━━ Records provided ━━

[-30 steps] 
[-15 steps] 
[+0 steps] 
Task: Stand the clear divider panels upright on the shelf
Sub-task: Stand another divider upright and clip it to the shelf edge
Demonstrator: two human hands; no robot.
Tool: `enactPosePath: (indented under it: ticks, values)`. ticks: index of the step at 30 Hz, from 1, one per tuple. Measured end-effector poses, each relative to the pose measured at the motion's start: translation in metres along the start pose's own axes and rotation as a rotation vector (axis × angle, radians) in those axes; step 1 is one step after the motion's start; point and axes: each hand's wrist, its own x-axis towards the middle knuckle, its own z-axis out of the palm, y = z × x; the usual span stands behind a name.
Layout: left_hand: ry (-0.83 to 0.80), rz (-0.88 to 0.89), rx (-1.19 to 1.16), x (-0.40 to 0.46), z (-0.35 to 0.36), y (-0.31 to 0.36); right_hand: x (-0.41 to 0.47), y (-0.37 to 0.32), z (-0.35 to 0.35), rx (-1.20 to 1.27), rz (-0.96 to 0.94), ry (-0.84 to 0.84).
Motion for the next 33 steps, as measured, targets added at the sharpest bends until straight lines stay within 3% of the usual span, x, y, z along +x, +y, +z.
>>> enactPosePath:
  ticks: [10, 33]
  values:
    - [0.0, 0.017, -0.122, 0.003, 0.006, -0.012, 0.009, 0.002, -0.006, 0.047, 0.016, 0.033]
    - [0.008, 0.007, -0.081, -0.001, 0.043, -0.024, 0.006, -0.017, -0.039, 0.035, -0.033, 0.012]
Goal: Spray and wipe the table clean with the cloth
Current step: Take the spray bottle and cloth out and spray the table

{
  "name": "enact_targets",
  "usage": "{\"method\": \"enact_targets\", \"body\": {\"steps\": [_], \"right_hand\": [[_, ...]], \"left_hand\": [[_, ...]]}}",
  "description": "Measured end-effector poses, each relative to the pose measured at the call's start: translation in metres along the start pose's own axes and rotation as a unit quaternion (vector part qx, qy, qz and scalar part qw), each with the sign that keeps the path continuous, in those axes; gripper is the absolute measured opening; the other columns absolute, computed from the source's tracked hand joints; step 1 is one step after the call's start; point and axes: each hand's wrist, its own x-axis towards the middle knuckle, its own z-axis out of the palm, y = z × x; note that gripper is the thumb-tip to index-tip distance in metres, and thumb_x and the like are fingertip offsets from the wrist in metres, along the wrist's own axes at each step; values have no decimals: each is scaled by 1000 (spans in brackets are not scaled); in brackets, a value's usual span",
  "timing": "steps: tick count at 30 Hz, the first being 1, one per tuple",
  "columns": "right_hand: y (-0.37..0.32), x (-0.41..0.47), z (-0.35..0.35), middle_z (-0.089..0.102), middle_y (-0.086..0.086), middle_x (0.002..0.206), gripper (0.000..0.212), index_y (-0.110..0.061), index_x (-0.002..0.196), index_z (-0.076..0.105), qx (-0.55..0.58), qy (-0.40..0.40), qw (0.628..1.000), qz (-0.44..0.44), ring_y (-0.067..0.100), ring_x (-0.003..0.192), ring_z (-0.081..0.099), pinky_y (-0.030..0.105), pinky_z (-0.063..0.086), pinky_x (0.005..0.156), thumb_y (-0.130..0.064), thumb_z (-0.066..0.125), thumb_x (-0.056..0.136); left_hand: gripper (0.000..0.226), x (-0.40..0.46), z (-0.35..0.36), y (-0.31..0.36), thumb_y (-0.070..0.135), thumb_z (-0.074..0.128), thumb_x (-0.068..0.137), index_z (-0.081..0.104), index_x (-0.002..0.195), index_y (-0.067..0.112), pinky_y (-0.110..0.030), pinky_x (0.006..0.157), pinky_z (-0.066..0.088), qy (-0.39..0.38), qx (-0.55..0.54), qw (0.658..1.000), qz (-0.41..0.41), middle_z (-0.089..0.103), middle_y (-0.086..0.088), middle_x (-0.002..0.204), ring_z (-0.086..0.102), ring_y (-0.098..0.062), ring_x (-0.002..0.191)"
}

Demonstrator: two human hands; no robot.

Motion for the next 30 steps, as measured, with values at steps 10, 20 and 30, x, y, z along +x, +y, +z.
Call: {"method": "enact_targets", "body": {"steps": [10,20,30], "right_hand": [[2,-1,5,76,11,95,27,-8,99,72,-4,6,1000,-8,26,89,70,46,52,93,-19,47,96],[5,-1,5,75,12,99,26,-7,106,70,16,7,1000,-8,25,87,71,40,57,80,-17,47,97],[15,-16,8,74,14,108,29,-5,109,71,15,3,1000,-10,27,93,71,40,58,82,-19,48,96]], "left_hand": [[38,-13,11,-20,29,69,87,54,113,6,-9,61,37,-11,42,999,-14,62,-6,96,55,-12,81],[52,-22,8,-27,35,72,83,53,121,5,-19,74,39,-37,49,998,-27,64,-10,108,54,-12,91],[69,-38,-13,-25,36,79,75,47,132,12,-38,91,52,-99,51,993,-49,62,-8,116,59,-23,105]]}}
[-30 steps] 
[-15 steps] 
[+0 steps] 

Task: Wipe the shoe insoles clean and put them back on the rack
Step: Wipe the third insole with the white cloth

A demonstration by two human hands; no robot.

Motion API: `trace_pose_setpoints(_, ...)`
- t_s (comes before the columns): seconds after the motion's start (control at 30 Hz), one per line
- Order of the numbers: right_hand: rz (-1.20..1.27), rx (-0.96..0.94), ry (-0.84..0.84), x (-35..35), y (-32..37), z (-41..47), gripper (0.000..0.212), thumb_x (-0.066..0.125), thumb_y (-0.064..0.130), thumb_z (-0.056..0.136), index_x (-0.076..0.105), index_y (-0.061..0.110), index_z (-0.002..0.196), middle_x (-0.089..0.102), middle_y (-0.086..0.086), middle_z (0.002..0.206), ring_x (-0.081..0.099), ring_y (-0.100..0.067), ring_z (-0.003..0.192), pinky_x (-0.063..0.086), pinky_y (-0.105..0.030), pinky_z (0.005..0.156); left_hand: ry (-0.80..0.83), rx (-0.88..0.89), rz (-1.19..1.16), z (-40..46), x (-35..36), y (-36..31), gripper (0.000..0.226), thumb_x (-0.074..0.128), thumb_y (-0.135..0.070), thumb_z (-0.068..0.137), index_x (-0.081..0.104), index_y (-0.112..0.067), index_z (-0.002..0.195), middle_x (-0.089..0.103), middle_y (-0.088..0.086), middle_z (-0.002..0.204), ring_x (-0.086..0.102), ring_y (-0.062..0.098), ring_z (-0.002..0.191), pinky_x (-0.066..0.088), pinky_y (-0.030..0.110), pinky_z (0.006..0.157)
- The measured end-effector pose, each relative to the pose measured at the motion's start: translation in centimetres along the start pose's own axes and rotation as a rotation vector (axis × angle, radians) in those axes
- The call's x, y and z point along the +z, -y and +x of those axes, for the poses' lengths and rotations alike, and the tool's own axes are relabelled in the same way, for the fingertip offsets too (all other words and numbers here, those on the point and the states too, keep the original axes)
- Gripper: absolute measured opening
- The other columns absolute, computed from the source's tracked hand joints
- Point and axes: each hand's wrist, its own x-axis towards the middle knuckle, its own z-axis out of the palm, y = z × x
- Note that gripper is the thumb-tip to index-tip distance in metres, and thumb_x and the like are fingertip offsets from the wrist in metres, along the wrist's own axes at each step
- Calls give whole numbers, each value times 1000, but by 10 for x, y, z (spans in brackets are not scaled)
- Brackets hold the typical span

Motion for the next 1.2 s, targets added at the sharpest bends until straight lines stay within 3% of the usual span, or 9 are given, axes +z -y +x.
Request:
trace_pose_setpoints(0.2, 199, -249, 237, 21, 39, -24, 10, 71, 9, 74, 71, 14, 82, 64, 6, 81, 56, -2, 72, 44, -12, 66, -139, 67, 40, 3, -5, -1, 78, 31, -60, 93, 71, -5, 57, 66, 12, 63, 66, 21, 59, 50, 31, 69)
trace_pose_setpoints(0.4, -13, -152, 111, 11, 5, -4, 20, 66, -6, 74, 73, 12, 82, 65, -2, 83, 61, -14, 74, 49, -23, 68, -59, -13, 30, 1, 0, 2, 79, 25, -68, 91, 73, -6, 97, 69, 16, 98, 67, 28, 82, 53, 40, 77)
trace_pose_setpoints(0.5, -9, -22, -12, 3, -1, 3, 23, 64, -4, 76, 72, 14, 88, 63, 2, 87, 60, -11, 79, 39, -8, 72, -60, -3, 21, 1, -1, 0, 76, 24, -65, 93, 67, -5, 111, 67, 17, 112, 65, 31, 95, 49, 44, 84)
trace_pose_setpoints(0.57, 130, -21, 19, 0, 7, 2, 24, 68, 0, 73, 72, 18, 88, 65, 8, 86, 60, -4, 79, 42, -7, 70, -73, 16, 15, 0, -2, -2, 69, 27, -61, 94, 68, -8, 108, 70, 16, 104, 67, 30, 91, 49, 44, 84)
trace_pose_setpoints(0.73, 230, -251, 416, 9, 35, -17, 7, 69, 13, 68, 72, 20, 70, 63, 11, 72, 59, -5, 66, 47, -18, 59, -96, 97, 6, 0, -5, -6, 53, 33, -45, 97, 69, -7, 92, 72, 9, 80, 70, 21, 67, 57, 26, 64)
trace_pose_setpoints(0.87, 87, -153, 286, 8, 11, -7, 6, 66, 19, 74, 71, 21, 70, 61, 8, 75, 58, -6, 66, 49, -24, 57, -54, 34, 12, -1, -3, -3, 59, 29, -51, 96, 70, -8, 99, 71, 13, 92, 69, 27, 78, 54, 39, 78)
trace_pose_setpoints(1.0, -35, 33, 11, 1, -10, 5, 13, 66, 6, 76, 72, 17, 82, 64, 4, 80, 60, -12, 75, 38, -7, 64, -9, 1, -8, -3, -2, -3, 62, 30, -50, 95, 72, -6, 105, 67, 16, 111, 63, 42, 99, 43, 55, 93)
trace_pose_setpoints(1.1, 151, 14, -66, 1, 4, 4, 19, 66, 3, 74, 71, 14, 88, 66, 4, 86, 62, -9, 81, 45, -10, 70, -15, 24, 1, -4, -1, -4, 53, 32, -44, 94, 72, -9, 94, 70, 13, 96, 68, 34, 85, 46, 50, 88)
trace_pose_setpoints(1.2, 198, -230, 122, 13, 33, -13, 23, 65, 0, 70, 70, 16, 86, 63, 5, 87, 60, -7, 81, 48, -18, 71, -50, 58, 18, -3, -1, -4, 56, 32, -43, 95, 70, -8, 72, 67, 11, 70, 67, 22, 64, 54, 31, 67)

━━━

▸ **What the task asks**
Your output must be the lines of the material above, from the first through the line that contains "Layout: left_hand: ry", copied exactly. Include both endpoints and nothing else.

▸ **Finished exercise**
[-30 steps] 
[-15 steps] 
[+0 steps] 
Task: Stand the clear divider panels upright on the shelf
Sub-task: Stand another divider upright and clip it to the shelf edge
Demonstrator: two human hands; no robot.
Tool: `enactPosePath: (indented under it: ticks, values)`. ticks: index of the step at 30 Hz, from 1, one per tuple. Measured end-effector poses, each relative to the pose measured at the motion's start: translation in metres along the start pose's own axes and rotation as a rotation vector (axis × angle, radians) in those axes; step 1 is one step after the motion's start; point and axes: each hand's wrist, its own x-axis towards the middle knuckle, its own z-axis out of the palm, y = z × x; the usual span stands behind a name.
Layout: left_hand: ry (-0.83 to 0.80), rz (-0.88 to 0.89), rx (-1.19 to 1.16), x (-0.40 to 0.46), z (-0.35 to 0.36), y (-0.31 to 0.36); right_hand: x (-0.41 to 0.47), y (-0.37 to 0.32), z (-0.35 to 0.35), rx (-1.20 to 1.27), rz (-0.96 to 0.94), ry (-0.84 to 0.84).

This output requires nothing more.